Democrats will introduce a motion to the House of Representatives on Monday calling on Mike Pence, the vice-president, to strip Donald Trump of his office following last week’s violence by the president’s supporters in Washington.

If Mr Pence fails to sanction his boss, the Democrats plan to vote to impeach Mr Trump later this week, which would make him the first president to be impeached twice.

But the push to impeach the president again is running into resistance in the US Senate, with senior lawmakers on both sides of the aisle voicing their opposition to the move. No Republicans have said they will vote to convict him of wrongdoing in the Senate and even Democrats are sceptical.

Joe Manchin, the Democratic senator for West Virginia, said on Sunday he did not want impeachment proceedings to distract Mr Biden in his first few months in office.
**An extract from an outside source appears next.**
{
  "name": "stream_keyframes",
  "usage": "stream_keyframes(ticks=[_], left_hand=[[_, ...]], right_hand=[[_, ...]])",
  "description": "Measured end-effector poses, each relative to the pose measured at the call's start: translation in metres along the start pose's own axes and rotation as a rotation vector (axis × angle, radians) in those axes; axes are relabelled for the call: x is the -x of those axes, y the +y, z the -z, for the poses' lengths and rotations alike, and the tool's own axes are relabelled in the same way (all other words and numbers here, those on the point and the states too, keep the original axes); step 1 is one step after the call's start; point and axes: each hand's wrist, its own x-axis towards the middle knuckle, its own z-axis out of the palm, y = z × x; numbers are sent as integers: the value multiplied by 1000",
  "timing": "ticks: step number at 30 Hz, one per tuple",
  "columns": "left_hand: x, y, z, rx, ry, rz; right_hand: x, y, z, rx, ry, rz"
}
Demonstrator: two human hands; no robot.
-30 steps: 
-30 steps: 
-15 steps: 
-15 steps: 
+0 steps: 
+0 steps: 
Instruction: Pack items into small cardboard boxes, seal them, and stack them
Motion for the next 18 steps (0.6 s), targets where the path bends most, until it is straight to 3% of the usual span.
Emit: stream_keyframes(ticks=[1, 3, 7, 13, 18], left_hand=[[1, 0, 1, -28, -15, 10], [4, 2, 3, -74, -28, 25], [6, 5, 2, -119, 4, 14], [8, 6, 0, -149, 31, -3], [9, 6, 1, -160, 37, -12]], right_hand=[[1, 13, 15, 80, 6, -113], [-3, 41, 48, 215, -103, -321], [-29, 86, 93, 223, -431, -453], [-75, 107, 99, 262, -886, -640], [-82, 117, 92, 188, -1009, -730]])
The outgoing president had his preferred megaphone removed when Twitter suspended his account on Friday. That move, along with the decision by Amazon, Google and Apple to remove rightwing social network Parler from their platforms, has provoked a conservative backlash against technology companies.

US business leaders have also begun to distance themselves from Mr Trump, while hotel chain Marriott, Commerce Bancshares and Citibank all said they would stop donating to members of Congress who tried to overturn the election.

The sporting world has joined politicians and corporate groups in breaking with Mr Trump. The PGA of America, the body that runs professional golf events in the US, announced it would move the 2022 PGA Championship away from Mr Trump’s Bedminster, New Jersey resort. (FT, Popular Information)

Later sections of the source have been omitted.